=== YOUR OBJECTIVE ===
Give the number of lines that contain "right" in the listing, and write nothing else.

DATASET CONTENT START

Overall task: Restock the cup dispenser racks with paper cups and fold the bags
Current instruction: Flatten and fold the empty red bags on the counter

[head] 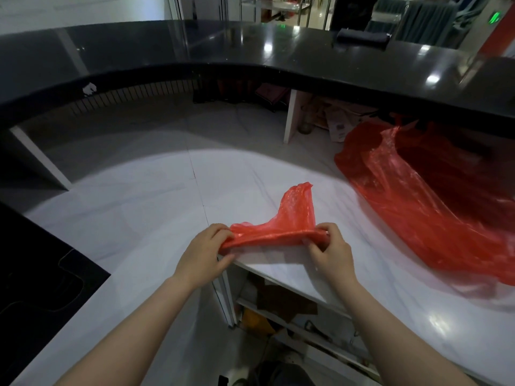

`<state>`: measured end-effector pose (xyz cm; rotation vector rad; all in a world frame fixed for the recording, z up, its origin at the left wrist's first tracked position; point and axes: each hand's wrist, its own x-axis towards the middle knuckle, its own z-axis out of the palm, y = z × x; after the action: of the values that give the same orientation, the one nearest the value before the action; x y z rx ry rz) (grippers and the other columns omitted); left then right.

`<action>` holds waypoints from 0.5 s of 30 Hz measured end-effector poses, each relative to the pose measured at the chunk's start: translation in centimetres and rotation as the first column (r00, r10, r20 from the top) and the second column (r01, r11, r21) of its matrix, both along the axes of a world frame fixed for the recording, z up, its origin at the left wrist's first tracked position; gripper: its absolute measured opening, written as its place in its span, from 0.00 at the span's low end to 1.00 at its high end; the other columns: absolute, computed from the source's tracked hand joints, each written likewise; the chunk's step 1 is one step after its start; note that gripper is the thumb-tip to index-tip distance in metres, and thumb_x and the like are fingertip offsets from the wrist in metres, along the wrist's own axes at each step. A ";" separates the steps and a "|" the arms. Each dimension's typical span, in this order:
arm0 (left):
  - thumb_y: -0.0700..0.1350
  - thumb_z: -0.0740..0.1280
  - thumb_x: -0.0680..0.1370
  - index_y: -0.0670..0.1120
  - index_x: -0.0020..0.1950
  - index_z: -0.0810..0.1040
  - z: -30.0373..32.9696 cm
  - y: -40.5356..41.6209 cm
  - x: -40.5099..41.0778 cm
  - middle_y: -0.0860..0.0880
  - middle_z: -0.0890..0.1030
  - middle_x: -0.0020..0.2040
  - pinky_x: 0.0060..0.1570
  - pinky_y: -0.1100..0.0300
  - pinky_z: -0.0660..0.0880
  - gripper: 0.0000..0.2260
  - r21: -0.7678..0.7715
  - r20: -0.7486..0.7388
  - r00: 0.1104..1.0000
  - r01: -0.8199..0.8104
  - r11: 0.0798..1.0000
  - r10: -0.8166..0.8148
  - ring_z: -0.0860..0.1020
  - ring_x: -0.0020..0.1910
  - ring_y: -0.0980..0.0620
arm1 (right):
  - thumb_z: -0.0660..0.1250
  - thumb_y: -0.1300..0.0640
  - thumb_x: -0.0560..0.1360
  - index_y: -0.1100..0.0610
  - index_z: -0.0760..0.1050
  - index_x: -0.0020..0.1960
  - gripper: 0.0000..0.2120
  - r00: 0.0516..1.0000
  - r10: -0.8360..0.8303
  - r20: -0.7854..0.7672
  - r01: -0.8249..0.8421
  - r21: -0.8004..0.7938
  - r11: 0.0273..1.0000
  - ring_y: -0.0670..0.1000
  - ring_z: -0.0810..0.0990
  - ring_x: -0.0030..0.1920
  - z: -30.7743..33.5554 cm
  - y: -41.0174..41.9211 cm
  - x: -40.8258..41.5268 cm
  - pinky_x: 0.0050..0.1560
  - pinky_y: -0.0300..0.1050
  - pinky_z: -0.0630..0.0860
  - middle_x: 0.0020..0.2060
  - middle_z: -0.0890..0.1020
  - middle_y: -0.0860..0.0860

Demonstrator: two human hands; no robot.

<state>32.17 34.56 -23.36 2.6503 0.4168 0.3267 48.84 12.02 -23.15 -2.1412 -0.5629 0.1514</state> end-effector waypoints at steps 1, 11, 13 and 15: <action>0.53 0.67 0.76 0.48 0.55 0.78 0.1 -0.1 0.1 0.55 0.76 0.50 0.46 0.63 0.70 0.11 -0.061 0.041 0.998 -0.054 0.997 0.057 0.75 0.47 0.57 | 0.71 0.53 0.71 0.45 0.68 0.50 0.14 0.998 -0.059 -0.010 0.059 0.026 0.998 0.37 0.74 0.38 0.0 0.2 0.0 0.35 0.28 0.66 0.38 0.76 0.37; 0.46 0.68 0.76 0.50 0.69 0.70 0.5 -2.0 2.4 0.44 0.77 0.53 0.52 0.50 0.74 0.22 0.029 0.026 0.955 -0.298 0.954 0.297 0.76 0.51 0.44 | 0.67 0.57 0.74 0.51 0.75 0.59 0.14 0.958 -0.035 0.285 0.088 -0.172 0.981 0.54 0.68 0.57 -0.6 0.9 -0.5 0.56 0.54 0.73 0.56 0.73 0.53; 0.37 0.71 0.72 0.46 0.66 0.75 0.6 -2.3 2.6 0.38 0.75 0.61 0.57 0.43 0.73 0.23 0.152 0.101 0.976 -0.208 0.966 0.194 0.75 0.58 0.37 | 0.65 0.55 0.76 0.51 0.78 0.59 0.13 0.932 0.055 0.359 0.038 -0.246 0.969 0.58 0.65 0.65 -0.8 0.9 -0.5 0.63 0.58 0.69 0.65 0.71 0.54; 0.33 0.71 0.70 0.44 0.64 0.77 0.4 -1.9 2.5 0.37 0.74 0.65 0.64 0.39 0.67 0.23 0.258 0.101 0.995 -0.034 0.966 0.008 0.72 0.64 0.35 | 0.61 0.46 0.77 0.49 0.75 0.64 0.17 0.933 0.176 0.314 -0.053 -0.366 0.929 0.54 0.62 0.70 -0.9 0.8 -0.3 0.68 0.55 0.62 0.70 0.69 0.49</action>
<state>34.71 32.62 -22.95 2.8690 0.3942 0.5516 48.54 12.80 -24.00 -2.5054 -0.9257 -0.0652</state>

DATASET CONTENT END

=== RESPONSE TO THIS TASK ===
2